Large rounds and small numbers of deals may be cold comfort for early-stage founders who need capital right now. But the reality is that investors have been trending in that direction for several quarters. The boom shown during the pandemic has caused valuations to skyrocket, making it difficult to justify additional investment without a down round.
In conversations over the past few months, venture capitalists have told me that they prefer to put money into companies that have customer traction and some revenue on their books. In climate change technology, many companies still have a significant amount of technical risk and therefore much less capital available to leverage. Investor bias towards emerging companies that reduce risk and generate returns is reflected in the first quarter's numbers, which were dominated by established companies that raised large amounts of capital.

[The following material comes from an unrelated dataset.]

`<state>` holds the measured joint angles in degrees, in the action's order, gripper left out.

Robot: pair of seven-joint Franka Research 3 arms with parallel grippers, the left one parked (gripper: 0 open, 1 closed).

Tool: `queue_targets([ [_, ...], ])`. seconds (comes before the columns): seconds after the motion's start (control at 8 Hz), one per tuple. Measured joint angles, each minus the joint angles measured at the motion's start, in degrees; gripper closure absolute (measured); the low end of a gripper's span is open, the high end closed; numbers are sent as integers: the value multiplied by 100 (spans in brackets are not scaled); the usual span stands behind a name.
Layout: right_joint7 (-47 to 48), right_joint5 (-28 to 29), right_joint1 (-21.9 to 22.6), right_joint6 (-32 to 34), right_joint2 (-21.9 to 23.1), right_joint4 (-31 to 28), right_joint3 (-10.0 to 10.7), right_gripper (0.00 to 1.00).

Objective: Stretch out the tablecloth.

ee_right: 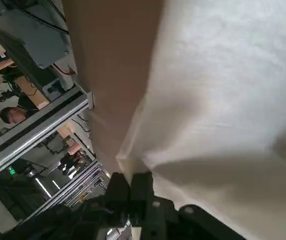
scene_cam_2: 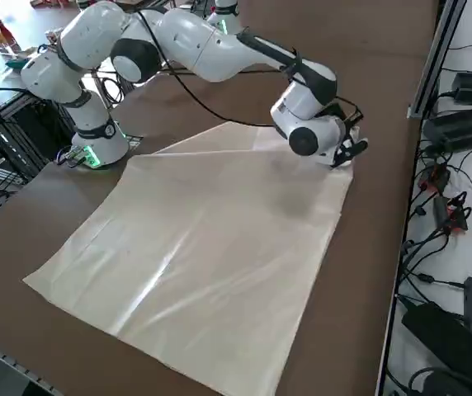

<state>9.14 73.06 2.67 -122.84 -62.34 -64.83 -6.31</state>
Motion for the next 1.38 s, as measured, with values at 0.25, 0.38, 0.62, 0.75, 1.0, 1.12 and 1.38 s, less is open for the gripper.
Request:
queue_targets([
  [0.25,2,96,50,-134,-17,5,0,95],
  [0.38,4,106,51,-194,-28,6,2,95],
  [0.62,8,113,49,-258,-58,7,17,91],
  [0.75,9,117,48,-266,-82,23,25,77],
  [1.0,10,135,50,-266,-119,51,24,60],
  [1.12,10,140,51,-265,-119,59,21,44],
  [1.38,34,144,61,-249,-119,104,11,16],
])
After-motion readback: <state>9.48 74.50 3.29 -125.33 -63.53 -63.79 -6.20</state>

However, that momentum won't last forever. According to McKinsey, the world needs to invest $230 trillion over the next 25 years to reach net-zero carbon emissions. For investors, this is an opportunity too big to ignore, and founders are rushing to fill the gap with new technologies and business models.
Investors have met founders at the starting block, but when early-stage companies start thinking about scaling, they often encounter a difficult funding environment known as the “valley of death.”
As companies like H2 Green Steel, Ascend Elements, and others traverse this valley, the lessons learned will inform investors and startups on similar journeys. The playbook may take years to develop, but once it does, large rounds like those seen this quarter should start to become the norm rather than the exception.